Virginia also imposes an outdated and unjustifiable regulatory regime called Certificate of Public Need. It requires health-care providers to get the state's permission before building a hospital, or adding a wing, or even purchasing expensive equipment such as MRI machines. As a condition of approving new investments through COPN, Virginia sometimes demands that providers perform a certain level of charity care in return.

Still, in some cases the complaints about shrinking charity-care payments could be overwrought. While many rural hospitals are on shaky fiscal ground, the same does not hold true for the industry as a whole. VCU Health, for instance, was in the black to the tune of almost $200 million a couple of years ago. Henrico Doctors' cleared almost $50 million. Even hospitals in nonprofit systems, like Bon Secours St. Mary's, came out ahead by $65 million.
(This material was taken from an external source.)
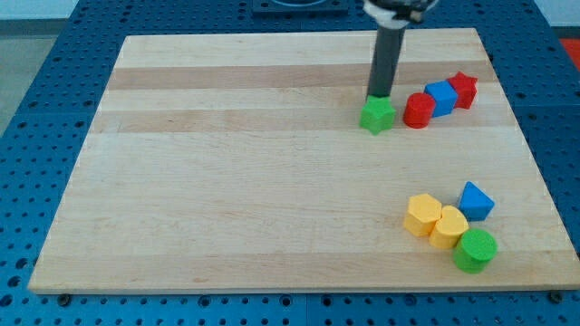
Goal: Drag the green circle into the red circle
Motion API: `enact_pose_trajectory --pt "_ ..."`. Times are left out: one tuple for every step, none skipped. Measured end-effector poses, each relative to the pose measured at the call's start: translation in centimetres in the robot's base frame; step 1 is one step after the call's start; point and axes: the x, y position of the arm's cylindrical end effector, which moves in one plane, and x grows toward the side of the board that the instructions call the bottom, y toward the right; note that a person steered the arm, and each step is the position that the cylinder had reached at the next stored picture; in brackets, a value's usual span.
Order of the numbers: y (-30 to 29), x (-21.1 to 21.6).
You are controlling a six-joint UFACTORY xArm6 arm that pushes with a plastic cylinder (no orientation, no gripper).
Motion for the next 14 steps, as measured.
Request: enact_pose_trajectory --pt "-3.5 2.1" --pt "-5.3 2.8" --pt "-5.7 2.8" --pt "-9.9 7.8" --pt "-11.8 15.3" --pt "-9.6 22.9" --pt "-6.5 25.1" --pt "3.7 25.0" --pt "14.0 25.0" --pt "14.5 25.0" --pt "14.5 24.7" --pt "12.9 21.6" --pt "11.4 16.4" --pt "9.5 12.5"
The margins might have shrunk since those figures were reported—but by how much?

The more interesting "how much" question is how much hospitals actually spend on charity care. A 2011 state report (PDF) notes that there is no common standard for charity-care reporting, and this "limits the extent to which hospital-sponsored charity care can be measured." What's more, the hospitals report the figures themselves—and nobody is checking behind them. "We take their word for it," says Peter Boswell, who oversees hospital licensing in Virginia.
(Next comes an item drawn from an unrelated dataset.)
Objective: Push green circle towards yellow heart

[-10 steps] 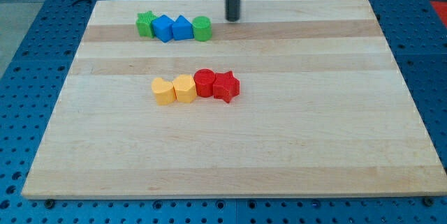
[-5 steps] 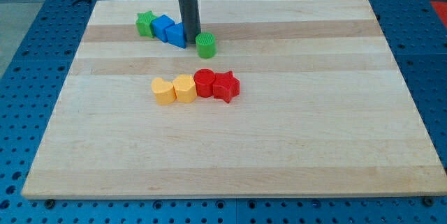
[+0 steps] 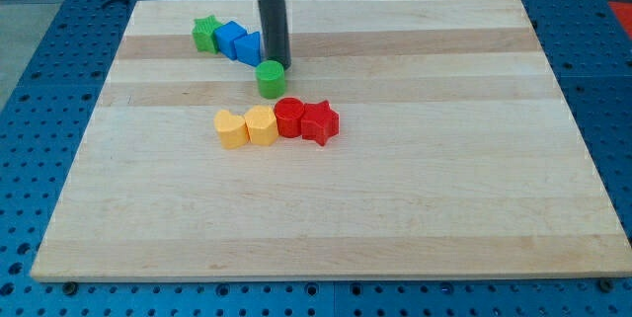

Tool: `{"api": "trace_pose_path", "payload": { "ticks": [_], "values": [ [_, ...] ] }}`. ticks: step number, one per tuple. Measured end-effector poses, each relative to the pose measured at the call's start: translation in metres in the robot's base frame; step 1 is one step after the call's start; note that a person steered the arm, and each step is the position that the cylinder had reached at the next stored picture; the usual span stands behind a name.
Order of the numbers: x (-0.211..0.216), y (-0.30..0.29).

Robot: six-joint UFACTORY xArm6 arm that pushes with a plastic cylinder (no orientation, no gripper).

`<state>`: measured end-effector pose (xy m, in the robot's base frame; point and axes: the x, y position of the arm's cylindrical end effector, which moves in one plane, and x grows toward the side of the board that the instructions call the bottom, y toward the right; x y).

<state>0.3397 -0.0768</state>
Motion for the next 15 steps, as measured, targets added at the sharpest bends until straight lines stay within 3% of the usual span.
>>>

A spokesman for Bon Secours says its numbers reflect "charges reduced to the true out-of-pocket costs to provide the care." So if it costs Bon Secours $500 to set an indigent patient's broken bone, then Bon Secours reports $500 in charity care for that patient. But not everybody does it that way. Some report charity care in terms of "gross revenue forgone." In other words, it might cost $500 to set a broken bone—but if a hospital could have billed $10,000 for the service, then it will claim to have provided $10,000 in charity care rather than $500.

This leaves at least some claims about charity care suspect, since—as noted in last week's column—hospital prices are extremely volatile. Different hospitals charge different prices for the same good or service. What's more, individual hospitals charge different patients vastly different prices for the same good or service as well. Since prices are so arbitrary, and usually inscrutable, that leaves no way to check a hospital's math. Policing claims about charity care is difficult, says the Department of Medical Assistance Services' William Lessard, because "hospitals have very widely different cost-to-charge ratios."
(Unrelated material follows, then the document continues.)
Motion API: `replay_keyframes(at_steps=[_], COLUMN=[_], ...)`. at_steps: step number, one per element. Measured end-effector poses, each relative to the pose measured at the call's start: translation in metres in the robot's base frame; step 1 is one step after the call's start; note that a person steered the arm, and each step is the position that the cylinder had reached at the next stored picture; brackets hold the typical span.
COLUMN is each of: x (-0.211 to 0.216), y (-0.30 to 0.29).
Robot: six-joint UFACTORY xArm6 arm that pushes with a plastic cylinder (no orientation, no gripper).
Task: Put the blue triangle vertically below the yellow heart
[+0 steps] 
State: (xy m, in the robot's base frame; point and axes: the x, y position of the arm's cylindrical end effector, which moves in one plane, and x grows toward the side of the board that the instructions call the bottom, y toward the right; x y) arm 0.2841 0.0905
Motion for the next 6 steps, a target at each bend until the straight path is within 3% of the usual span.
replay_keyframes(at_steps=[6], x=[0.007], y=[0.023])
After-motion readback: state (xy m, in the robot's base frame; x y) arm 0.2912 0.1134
Virginia Secretary of Health and Human Resources William Hazel puts it more bluntly. "We have no ability to double-check it, audit it, or whatever," he says. How hospitals arrive at charity-care figures is, he says, "mystical to me."

Which leads to a final question: Does it matter? After all, hospitals do provide an immense amount of charity care. If they didn't, a lot of people would suffer horribly, and many would die. Maybe it's churlish and ungrateful to quibble over the precise dollar amount.

Then again, the lack of a common standard could leave some institutions at a disadvantage. If Hospital A bases its figures on its actual costs, while Hospital B bases its figures on revenue foregone, then Hospital A could be getting short-changed while Hospital B could be getting credit, and public money, for doing more than it really is.

There's this, too: If the public is being asked to pay more for charity care, and it is, then it's reasonable to ask exactly what it's getting for its money.

Correction: Last week I wrote that two-thirds of states declined to expand Medicaid. That figure is out of date; 31 states and the District have expanded Medicaid or adopted a similar alternative.